→ **Goal of the exercise**
Print this span of the material below exactly: the line with "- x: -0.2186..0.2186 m", the line with "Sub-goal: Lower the", and every line between them, but nothing else.

→ **Given data**
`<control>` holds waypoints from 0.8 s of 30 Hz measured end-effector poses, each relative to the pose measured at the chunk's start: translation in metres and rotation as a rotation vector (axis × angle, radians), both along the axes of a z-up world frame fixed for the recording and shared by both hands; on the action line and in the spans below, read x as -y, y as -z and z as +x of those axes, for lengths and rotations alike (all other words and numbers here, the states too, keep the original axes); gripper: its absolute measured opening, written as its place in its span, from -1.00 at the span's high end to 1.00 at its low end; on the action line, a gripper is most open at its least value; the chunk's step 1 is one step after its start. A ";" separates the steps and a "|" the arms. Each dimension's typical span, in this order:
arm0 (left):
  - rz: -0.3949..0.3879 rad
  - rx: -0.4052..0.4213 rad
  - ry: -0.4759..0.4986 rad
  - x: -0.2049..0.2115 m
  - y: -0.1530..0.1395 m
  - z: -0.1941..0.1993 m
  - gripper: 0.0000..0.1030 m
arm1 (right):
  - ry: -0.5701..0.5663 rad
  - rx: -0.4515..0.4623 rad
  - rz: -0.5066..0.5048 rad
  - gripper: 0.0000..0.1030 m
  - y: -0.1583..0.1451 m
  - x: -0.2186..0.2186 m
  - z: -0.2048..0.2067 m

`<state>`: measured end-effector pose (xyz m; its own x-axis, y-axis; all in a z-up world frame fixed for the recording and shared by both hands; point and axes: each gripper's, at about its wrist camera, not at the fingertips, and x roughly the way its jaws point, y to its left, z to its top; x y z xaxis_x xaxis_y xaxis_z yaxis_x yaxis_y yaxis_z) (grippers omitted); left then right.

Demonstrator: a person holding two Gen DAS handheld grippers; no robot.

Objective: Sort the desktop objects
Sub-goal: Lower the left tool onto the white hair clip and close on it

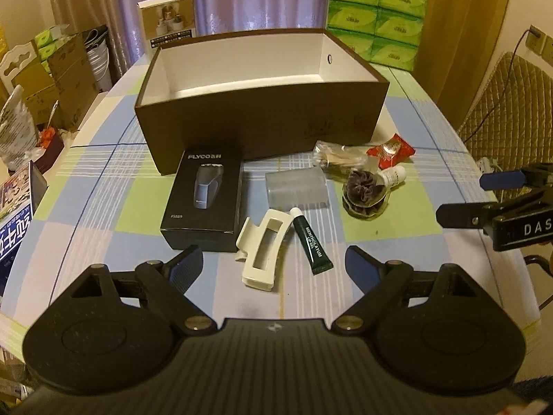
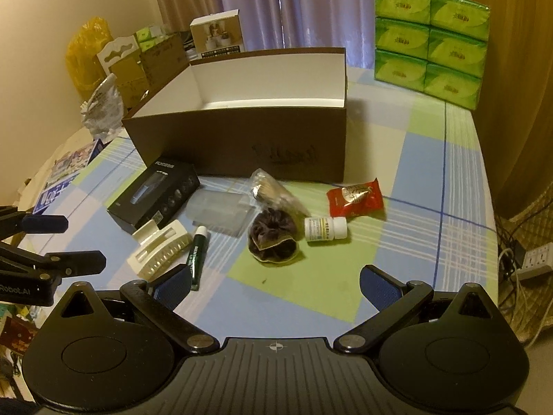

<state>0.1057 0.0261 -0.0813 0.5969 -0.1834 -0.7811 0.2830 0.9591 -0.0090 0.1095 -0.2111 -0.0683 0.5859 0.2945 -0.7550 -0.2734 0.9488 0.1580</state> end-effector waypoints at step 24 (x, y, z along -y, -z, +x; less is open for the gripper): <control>-0.004 -0.146 0.021 -0.004 0.078 0.050 0.49 | 0.049 -0.104 -0.003 -0.66 0.042 0.014 0.026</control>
<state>0.1560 0.0302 -0.1597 0.4729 -0.1981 -0.8585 0.2983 0.9529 -0.0556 0.1353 -0.2254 -0.1104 0.5183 0.2651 -0.8131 -0.2087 0.9612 0.1803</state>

→ **Solution**
  - x: -0.2186..0.2186 m
  - z: -0.2048..0.2067 m

`<state>`: measured end-effector pose (xyz m; its own x-axis, y-axis; all in a z-up world frame fixed for the recording and shared by both hands; point and axes: each gripper's, at about its wrist camera, not at the fingertips, and x roughly the way its jaws point, y to its left, z to its top; x y z xaxis_x xaxis_y xaxis_z yaxis_x yaxis_y yaxis_z) (grippers omitted); left then right.

Demonstrator: a person holding two Gen DAS handheld grippers; no robot.

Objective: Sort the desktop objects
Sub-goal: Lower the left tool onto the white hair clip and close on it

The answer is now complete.